The slowdown of transistor scaling coupled with the surging democratization of AI has spurred the rise of application-driven architectures to continue delivering gains in performance and energy efficiency. My PhD work has developed domain-specific hardware architectures for natural language processing (NLP) and AI training workloads as summarized below.


1) EdgeBERT is an algorithm-hardware co-design framework multi-task NLP inference. The EdgeBERT accelerator tailors its latency and energy consumption via entropy-based early exit and dynamic voltage-frequency scaling (DVFS). Computation and memory footprint overheads are further alleviated by employing a calibrated combination of adaptive attention span, selective network pruning, and floating-point quantization. EdgeBERT source code is open-sourced here.

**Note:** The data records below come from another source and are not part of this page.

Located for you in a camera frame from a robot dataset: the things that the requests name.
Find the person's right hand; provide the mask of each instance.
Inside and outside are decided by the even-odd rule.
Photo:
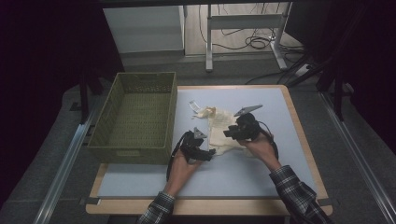
[[[264,134],[260,133],[254,141],[237,141],[241,146],[246,147],[251,154],[263,161],[271,172],[282,166],[276,158],[274,148],[271,146],[269,139]]]

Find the cream colored garment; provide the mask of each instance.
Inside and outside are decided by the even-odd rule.
[[[207,107],[201,110],[195,117],[208,118],[209,121],[209,147],[216,150],[216,155],[222,155],[224,152],[239,148],[244,149],[247,156],[251,156],[250,152],[231,137],[226,137],[224,131],[228,130],[228,126],[236,124],[236,117],[233,113],[217,107]]]

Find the person's left hand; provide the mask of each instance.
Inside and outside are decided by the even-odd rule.
[[[201,164],[202,161],[196,161],[194,164],[188,164],[183,152],[179,150],[174,157],[172,170],[163,191],[173,197],[176,197],[178,192],[184,187],[192,174]]]

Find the gray floor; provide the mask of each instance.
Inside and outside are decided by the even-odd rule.
[[[141,65],[134,63],[134,57],[137,56],[125,55],[123,61],[127,71],[174,71],[177,72],[178,85],[243,85],[251,78],[278,72],[272,54],[265,53],[216,56],[214,71],[209,74],[205,72],[205,58],[201,56],[150,57],[147,54],[146,58],[140,57]],[[274,75],[257,79],[252,84],[276,84],[278,80],[279,75]],[[290,89],[290,95],[325,188],[333,201],[331,218],[336,223],[387,223],[316,92],[316,81],[316,77],[308,79]],[[106,80],[102,82],[108,91],[111,83]],[[34,221],[78,126],[79,112],[70,111],[71,105],[78,101],[78,88],[64,94],[59,116],[34,162],[3,206],[0,223],[22,224]],[[356,112],[347,97],[343,103],[345,124],[395,203],[395,155]],[[108,222],[109,216],[87,214],[83,203],[83,199],[89,196],[98,166],[99,162],[82,147],[49,223]]]

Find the hand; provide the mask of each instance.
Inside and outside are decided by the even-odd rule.
[[[173,197],[176,197],[178,192],[183,188],[201,164],[202,161],[196,161],[194,164],[188,164],[183,152],[178,150],[173,160],[168,182],[166,183],[163,191]]]
[[[251,154],[263,161],[271,172],[282,166],[276,158],[274,148],[271,146],[269,139],[264,134],[260,133],[254,141],[237,141],[241,146],[246,147]]]

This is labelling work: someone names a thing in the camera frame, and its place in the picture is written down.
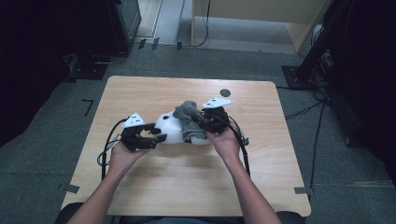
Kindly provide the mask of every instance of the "white robotic part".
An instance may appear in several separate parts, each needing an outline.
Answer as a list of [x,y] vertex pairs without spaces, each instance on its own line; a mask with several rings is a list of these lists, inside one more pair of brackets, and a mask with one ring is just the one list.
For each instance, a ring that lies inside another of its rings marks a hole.
[[163,144],[177,144],[184,142],[180,121],[173,117],[173,112],[174,111],[161,114],[155,122],[155,128],[161,129],[160,134],[167,134],[166,140],[162,142]]
[[212,141],[210,141],[210,139],[208,139],[208,138],[202,139],[202,138],[192,137],[191,143],[193,145],[209,145],[209,144],[212,144]]
[[144,125],[146,122],[140,117],[137,112],[134,112],[123,124],[122,128],[131,128],[139,125]]
[[207,108],[217,108],[217,107],[221,107],[224,105],[232,105],[235,103],[235,100],[230,100],[230,99],[223,99],[223,98],[219,98],[219,97],[213,97],[212,99],[210,99],[208,102],[204,103],[202,105],[203,109],[207,109]]

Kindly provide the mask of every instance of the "black pole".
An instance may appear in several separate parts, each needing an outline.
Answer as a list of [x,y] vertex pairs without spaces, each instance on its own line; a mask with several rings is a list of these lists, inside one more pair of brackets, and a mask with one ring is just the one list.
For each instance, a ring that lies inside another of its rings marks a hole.
[[289,88],[296,90],[318,88],[318,86],[315,86],[311,82],[312,69],[315,66],[317,59],[321,58],[321,56],[326,51],[326,48],[328,47],[327,45],[329,35],[334,30],[334,28],[336,28],[336,25],[342,18],[343,13],[350,8],[348,6],[350,6],[351,1],[353,0],[340,1],[340,3],[336,6],[334,12],[329,17],[328,23],[325,27],[323,27],[323,31],[320,33],[318,40],[308,52],[300,66],[282,65],[283,74],[286,81],[288,82]]

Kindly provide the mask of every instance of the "metal stand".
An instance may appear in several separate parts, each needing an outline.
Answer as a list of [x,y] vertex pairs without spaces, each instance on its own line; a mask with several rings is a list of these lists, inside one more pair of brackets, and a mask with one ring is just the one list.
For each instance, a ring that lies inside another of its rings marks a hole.
[[351,0],[345,0],[337,6],[334,13],[330,16],[326,27],[324,27],[323,32],[318,37],[317,42],[315,42],[300,66],[282,65],[283,75],[288,82],[289,88],[296,90],[318,88],[310,82],[312,68],[315,66],[317,59],[326,51],[330,32],[335,28],[343,13],[347,10],[347,7],[350,6],[350,2]]
[[86,63],[84,60],[78,59],[66,82],[76,82],[76,79],[102,80],[107,66],[106,63]]

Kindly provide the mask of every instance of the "tape mark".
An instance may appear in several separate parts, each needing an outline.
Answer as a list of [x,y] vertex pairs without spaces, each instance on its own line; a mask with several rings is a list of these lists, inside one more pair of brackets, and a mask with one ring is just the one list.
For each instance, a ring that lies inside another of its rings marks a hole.
[[155,39],[154,39],[154,43],[152,43],[151,50],[157,49],[158,43],[159,43],[159,42],[160,42],[160,38],[159,38],[159,37],[155,38]]
[[306,189],[305,187],[294,188],[294,193],[314,195],[314,191],[312,189]]
[[142,39],[139,43],[139,49],[142,49],[143,47],[145,47],[146,44],[146,39]]
[[91,108],[92,108],[92,105],[93,105],[94,100],[82,99],[82,102],[91,102],[91,103],[90,103],[90,106],[88,106],[87,112],[85,112],[85,115],[84,115],[84,117],[87,117],[88,113],[90,113],[90,110],[91,110]]
[[78,187],[78,186],[74,186],[74,185],[66,184],[66,183],[62,183],[62,184],[59,186],[59,189],[60,189],[60,190],[67,191],[67,192],[76,193],[76,194],[77,194],[78,191],[79,191],[79,187]]
[[177,51],[181,50],[181,46],[182,46],[181,42],[177,42],[177,48],[176,48],[176,50],[177,50]]

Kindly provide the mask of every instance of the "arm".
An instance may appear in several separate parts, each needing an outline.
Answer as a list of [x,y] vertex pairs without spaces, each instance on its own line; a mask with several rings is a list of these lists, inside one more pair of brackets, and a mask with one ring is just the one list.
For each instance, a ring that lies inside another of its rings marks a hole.
[[233,178],[246,223],[279,223],[276,212],[248,176],[239,159],[239,143],[229,128],[222,134],[206,133]]
[[134,163],[148,152],[148,150],[131,152],[123,143],[117,143],[111,151],[111,163],[105,179],[68,223],[104,223],[108,207],[120,181]]

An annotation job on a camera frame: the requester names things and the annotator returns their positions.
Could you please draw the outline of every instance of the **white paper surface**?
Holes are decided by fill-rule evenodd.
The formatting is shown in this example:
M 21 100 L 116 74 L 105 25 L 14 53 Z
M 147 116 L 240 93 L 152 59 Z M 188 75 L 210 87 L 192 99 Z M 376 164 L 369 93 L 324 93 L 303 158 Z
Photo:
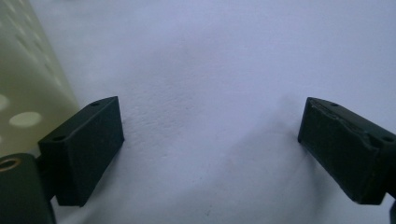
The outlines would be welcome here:
M 126 141 L 65 223 L 389 223 L 297 142 L 308 96 L 396 133 L 396 2 L 32 0 L 81 104 Z

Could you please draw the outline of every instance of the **beige perforated surface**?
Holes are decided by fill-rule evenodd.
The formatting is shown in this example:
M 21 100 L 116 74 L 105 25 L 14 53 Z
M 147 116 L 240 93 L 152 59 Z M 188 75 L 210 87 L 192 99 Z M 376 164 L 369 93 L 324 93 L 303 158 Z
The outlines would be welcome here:
M 0 156 L 35 147 L 77 111 L 29 2 L 0 0 Z

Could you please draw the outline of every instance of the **mounting hole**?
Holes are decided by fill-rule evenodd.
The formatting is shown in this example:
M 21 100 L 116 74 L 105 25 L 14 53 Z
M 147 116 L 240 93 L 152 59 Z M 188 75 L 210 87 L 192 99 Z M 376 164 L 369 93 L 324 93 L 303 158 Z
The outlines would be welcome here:
M 18 128 L 29 128 L 37 125 L 42 117 L 37 112 L 23 112 L 9 120 L 9 124 Z
M 17 167 L 21 163 L 19 158 L 11 158 L 0 161 L 0 172 L 4 172 Z
M 59 142 L 59 141 L 64 140 L 65 138 L 66 138 L 66 136 L 62 135 L 62 136 L 52 138 L 52 141 Z
M 9 105 L 9 100 L 5 95 L 0 94 L 0 111 L 6 109 Z
M 382 137 L 382 140 L 386 141 L 386 142 L 394 142 L 395 140 L 391 137 Z

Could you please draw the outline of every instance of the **metal grommet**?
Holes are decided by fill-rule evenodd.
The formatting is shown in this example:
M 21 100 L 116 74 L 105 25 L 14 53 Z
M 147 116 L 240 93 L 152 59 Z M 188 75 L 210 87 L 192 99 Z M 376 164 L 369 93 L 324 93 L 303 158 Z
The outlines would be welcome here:
M 9 158 L 9 159 L 0 161 L 0 172 L 4 172 L 4 171 L 7 171 L 7 170 L 14 169 L 20 163 L 21 163 L 21 159 L 17 158 L 17 157 Z

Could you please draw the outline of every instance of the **white background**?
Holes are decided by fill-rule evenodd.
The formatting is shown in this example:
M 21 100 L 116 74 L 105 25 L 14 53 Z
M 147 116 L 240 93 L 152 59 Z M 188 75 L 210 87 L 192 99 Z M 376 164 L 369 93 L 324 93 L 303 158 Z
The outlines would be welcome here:
M 31 0 L 81 106 L 126 141 L 64 223 L 389 223 L 296 138 L 305 99 L 396 133 L 395 1 Z

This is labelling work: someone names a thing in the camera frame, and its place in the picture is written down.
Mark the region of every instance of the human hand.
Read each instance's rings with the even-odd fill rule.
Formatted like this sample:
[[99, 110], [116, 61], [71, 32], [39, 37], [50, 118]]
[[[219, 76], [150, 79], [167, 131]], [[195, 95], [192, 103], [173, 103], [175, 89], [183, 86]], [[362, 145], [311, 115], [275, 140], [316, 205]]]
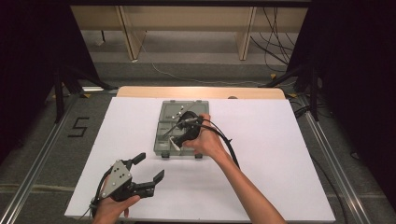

The EdgeBERT hardware accelerator system highlighting its processing and special function units. A fast-switching LDO and fast-locking ADPLL are also integrated for latency-driven DVFS.


2) CAMEL is a model-architecture co-design framework for on-device machine learning training using embedded DRAMs. The specialized accelertor consists of a systolic array core and a hybrid eDRAM-SRAM memory subsystem as illustrated below. The reconfigurable systolic array core utilizes block floating-point (BFP) -based processing elements.

CAMEL ML training accelerator.

Block floating-point -based processing element.


3) FlexASR is a hardware accelerator with AdaptivFloat-based processing elements, optimized for attention-based recurrent neural networks used in speech and machine translation AI workloads. FlexASR is open-sourced here.

Top-level FlexASR accelerator.

AdaptivFloat-based processing element.